◆ **Work item**: Your task is to output the data exactly as it stands.

◆ **Data section**:
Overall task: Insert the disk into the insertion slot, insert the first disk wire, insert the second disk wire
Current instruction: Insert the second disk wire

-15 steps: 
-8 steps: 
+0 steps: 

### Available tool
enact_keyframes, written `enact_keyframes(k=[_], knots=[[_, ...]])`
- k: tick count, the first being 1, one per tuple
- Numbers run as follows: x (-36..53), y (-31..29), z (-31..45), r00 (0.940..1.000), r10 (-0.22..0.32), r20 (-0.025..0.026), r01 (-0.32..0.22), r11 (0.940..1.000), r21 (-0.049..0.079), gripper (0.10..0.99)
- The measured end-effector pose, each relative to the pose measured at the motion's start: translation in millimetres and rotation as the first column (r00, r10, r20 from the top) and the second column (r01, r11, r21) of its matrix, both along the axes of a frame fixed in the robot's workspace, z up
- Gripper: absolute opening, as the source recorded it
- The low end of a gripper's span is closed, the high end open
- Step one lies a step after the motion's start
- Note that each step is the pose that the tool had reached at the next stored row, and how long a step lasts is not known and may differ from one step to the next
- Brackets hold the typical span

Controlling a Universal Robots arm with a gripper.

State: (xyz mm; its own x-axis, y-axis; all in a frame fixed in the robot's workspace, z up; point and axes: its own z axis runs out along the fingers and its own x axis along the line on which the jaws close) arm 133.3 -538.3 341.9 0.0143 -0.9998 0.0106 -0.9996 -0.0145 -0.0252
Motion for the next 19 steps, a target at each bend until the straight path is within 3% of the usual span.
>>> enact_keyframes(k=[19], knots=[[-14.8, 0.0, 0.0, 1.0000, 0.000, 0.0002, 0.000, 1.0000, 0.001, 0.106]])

◆ **Exercise answer**:
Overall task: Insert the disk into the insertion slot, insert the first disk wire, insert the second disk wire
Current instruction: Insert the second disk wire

-15 steps: 
-8 steps: 
+0 steps: 

### Available tool
enact_keyframes, written `enact_keyframes(k=[_], knots=[[_, ...]])`
- k: tick count, the first being 1, one per tuple
- Numbers run as follows: x (-36..53), y (-31..29), z (-31..45), r00 (0.940..1.000), r10 (-0.22..0.32), r20 (-0.025..0.026), r01 (-0.32..0.22), r11 (0.940..1.000), r21 (-0.049..0.079), gripper (0.10..0.99)
- The measured end-effector pose, each relative to the pose measured at the motion's start: translation in millimetres and rotation as the first column (r00, r10, r20 from the top) and the second column (r01, r11, r21) of its matrix, both along the axes of a frame fixed in the robot's workspace, z up
- Gripper: absolute opening, as the source recorded it
- The low end of a gripper's span is closed, the high end open
- Step one lies a step after the motion's start
- Note that each step is the pose that the tool had reached at the next stored row, and how long a step lasts is not known and may differ from one step to the next
- Brackets hold the typical span

Controlling a Universal Robots arm with a gripper.

State: (xyz mm; its own x-axis, y-axis; all in a frame fixed in the robot's workspace, z up; point and axes: its own z axis runs out along the fingers and its own x axis along the line on which the jaws close) arm 133.3 -538.3 341.9 0.0143 -0.9998 0.0106 -0.9996 -0.0145 -0.0252
Motion for the next 19 steps, a target at each bend until the straight path is within 3% of the usual span.
>>> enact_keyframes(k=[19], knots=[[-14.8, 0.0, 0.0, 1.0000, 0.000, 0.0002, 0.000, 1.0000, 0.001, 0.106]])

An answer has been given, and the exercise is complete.